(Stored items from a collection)
=======
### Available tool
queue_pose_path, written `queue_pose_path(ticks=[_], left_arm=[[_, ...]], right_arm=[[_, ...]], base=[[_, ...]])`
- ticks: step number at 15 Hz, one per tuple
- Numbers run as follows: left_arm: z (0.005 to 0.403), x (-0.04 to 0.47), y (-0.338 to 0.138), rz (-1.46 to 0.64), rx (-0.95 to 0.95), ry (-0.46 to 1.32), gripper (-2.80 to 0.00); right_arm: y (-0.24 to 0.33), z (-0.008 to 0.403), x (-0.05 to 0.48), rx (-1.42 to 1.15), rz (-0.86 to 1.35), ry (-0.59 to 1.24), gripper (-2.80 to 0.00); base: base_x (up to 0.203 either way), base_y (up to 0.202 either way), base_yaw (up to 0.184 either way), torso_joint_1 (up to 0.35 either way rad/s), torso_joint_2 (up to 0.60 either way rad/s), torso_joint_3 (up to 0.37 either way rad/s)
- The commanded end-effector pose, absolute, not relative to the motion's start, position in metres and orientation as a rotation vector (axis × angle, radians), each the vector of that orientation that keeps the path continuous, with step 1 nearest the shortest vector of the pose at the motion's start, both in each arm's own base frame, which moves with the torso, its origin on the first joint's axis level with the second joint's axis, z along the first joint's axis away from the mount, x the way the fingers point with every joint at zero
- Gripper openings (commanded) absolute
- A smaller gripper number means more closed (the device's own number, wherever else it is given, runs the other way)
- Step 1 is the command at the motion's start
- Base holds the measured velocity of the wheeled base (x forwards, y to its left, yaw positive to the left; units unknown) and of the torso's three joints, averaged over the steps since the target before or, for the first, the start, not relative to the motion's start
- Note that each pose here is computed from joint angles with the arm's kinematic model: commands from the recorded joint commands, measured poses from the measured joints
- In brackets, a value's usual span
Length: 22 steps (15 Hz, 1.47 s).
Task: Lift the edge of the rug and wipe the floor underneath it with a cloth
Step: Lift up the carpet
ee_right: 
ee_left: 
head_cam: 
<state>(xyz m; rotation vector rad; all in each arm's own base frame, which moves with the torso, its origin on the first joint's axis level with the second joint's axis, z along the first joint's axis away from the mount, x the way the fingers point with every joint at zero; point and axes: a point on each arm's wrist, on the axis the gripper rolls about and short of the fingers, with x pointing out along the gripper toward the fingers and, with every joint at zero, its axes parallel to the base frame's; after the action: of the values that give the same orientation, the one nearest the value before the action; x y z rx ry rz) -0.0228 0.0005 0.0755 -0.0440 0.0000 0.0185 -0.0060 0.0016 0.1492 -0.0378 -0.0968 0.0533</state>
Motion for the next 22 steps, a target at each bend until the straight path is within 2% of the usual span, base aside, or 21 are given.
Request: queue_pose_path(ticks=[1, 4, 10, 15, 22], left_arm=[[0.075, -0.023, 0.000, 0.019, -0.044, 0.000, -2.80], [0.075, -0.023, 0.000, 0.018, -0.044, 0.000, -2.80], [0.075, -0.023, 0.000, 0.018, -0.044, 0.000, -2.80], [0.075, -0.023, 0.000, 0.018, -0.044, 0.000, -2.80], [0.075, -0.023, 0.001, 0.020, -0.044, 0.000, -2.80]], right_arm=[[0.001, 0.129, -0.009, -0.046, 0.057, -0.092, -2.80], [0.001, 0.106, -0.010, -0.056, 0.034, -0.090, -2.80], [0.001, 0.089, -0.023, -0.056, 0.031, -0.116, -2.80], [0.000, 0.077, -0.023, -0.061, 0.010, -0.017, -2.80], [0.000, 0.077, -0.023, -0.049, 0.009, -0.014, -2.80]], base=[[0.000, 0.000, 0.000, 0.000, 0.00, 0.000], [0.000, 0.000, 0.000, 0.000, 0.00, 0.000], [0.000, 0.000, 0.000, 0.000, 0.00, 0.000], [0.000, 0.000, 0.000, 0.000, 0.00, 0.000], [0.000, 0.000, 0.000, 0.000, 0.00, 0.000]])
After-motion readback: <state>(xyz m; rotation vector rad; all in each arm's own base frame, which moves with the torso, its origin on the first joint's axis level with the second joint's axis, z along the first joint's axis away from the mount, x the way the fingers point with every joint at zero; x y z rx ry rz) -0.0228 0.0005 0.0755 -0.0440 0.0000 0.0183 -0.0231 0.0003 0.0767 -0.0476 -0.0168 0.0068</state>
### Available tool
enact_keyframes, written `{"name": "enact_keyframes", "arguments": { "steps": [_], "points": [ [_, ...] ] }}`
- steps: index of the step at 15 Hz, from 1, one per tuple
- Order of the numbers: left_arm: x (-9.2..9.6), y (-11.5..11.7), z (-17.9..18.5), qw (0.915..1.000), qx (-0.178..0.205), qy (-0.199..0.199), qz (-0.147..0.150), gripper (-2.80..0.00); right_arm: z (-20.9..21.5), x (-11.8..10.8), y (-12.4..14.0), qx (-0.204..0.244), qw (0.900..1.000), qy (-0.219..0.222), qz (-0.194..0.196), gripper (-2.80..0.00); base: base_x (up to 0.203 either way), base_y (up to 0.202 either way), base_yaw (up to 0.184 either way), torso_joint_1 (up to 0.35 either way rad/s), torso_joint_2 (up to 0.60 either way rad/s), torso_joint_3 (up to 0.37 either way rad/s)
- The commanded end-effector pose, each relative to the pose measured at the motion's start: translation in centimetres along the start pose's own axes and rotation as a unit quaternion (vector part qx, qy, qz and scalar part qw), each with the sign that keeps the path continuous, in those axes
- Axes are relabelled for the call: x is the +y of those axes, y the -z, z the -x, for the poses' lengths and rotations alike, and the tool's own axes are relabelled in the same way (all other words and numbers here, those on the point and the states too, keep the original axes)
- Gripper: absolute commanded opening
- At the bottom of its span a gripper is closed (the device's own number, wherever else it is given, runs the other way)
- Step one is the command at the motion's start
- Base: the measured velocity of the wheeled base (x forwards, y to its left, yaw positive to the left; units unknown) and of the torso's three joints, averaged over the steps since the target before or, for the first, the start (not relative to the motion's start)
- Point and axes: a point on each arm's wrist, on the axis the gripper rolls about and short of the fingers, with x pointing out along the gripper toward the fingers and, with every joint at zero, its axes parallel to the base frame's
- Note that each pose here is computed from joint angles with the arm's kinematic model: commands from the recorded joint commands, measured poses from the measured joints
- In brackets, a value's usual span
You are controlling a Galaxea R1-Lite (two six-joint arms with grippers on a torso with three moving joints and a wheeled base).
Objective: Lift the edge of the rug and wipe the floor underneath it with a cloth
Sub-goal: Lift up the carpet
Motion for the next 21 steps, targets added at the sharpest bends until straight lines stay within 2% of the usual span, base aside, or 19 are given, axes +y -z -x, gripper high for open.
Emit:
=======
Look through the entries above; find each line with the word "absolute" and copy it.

- The commanded end-effector pose, absolute, not relative to the motion's start, position in metres and orientation as a rotation vector (axis × angle, radians), each the vector of that orientation that keeps the path continuous, with step 1 nearest the shortest vector of the pose at the motion's start, both in each arm's own base frame, which moves with the torso, its origin on the first joint's axis level with the second joint's axis, z along the first joint's axis away from the mount, x the way the fingers point with every joint at zero
- Gripper openings (commanded) absolute
- Gripper: absolute commanded opening

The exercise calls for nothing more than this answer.